First-trimester diagnosis of infantile neuronal ceroid lipofuscinosis (INCL) using PPT enzyme assay and CLN1 mutation analysis.

Department of Clinical Genetics, University Hospital Dijkzigt, Erasmus University, Rotterdam, The Netherlands.
Prenatal Diagnosis (Impact Factor: 2.51). 07/1999; 19(6):559-62.
Source: PubMed

ABSTRACT Infantile neuronal ceroid lipofuscinosis (INCL) is a progressive neurodegenerative disorder in childhood which is caused by the deficiency of the lysosomal palmitoyl-protein thioesterase (PPT) encoded by the CLN1 gene.

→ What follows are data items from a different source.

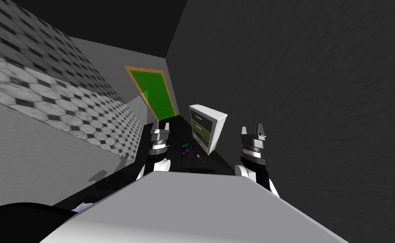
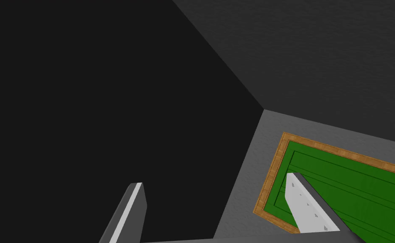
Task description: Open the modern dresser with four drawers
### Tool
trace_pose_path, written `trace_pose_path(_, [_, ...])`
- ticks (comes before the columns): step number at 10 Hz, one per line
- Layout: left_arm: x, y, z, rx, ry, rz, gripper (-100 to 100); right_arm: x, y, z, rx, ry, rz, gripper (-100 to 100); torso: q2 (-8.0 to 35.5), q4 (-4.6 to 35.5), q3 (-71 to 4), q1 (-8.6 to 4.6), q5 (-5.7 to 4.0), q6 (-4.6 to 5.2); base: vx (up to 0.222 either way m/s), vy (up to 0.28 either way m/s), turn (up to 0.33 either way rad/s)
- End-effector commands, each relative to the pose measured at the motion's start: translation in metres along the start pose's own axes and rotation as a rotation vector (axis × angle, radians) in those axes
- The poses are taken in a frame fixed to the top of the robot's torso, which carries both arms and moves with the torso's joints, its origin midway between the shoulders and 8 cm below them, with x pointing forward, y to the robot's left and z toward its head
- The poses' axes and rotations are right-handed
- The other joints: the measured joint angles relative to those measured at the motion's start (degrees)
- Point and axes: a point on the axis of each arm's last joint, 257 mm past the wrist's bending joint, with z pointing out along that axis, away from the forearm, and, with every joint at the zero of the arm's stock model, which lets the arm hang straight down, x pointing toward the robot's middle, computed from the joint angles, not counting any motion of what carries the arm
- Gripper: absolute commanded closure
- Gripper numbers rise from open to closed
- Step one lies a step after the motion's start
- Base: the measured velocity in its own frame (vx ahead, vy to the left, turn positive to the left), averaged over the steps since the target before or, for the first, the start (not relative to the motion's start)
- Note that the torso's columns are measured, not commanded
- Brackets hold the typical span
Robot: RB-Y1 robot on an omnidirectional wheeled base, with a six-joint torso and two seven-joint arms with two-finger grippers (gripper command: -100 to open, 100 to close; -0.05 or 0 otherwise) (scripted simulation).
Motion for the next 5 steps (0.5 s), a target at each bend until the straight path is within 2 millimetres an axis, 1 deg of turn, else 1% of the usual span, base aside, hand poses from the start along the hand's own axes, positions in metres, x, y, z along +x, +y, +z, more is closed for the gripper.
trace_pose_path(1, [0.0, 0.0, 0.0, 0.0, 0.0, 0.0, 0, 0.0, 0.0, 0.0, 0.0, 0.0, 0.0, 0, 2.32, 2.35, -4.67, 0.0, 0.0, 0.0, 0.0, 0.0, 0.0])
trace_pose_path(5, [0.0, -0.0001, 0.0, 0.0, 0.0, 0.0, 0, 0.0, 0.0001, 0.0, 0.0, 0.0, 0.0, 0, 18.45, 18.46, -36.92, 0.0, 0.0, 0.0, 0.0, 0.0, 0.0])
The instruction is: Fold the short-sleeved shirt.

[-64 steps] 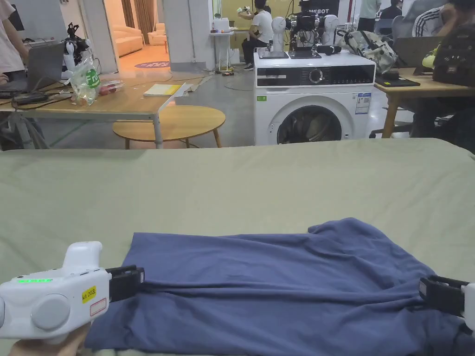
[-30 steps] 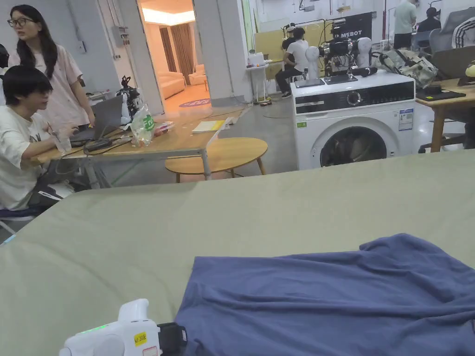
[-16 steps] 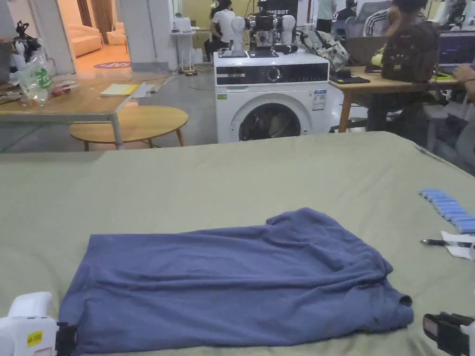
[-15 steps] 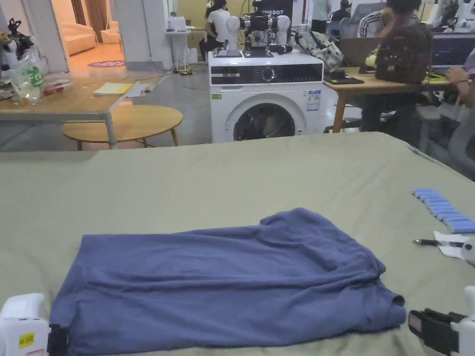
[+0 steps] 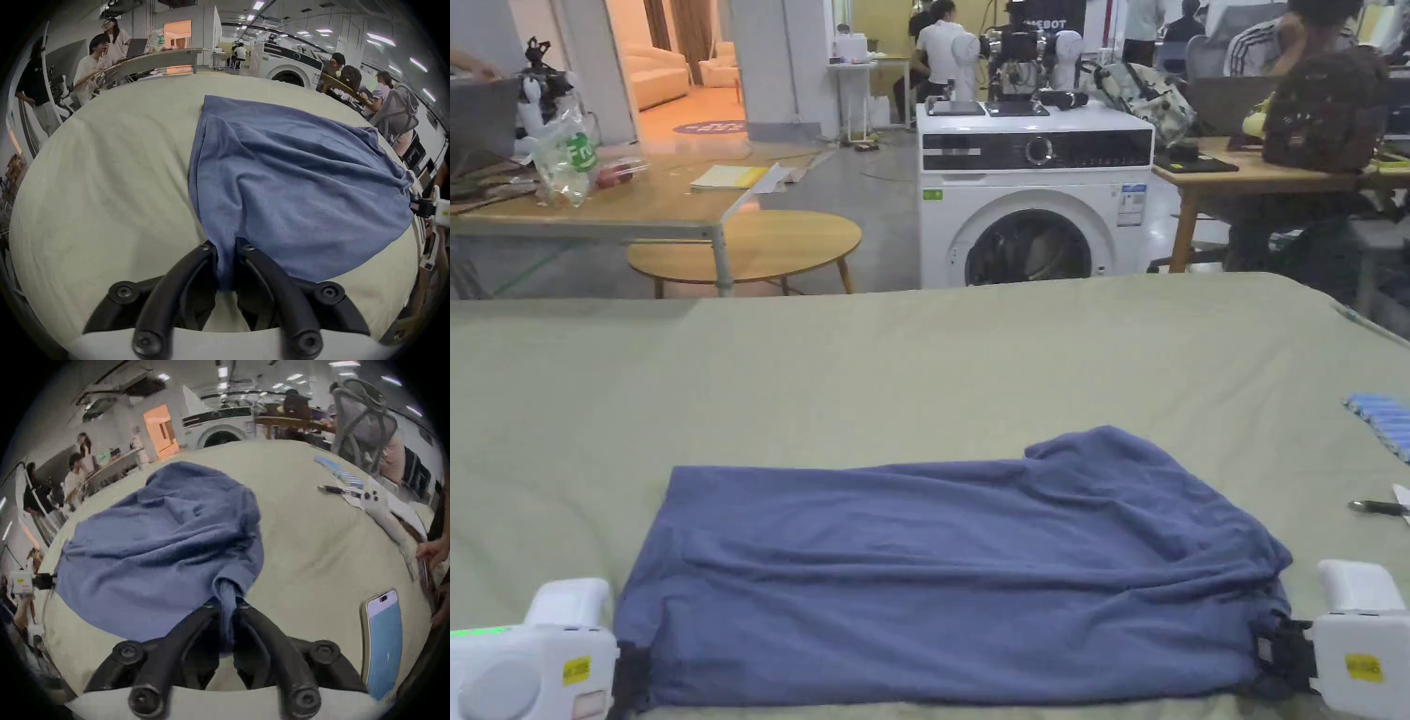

In a pregnancy at risk for INCL, chorionic villi (CV) were studied using a novel fluorometric PPT enzyme assay in combination with mutation-analysis of the CLN1 gene. The PPT activity in chorionic villi was found to be deficient and homozygosity for the C451T mutation in CLN1 was found. The pregnancy was terminated and the PPT deficiency was confirmed in cultured CV cells as well as in the cultured fetal skin fibroblasts. This report shows the first early prenatal diagnosis of INCL performed by fluorometric enzyme analysis and mutation analysis of the CLN1 gene.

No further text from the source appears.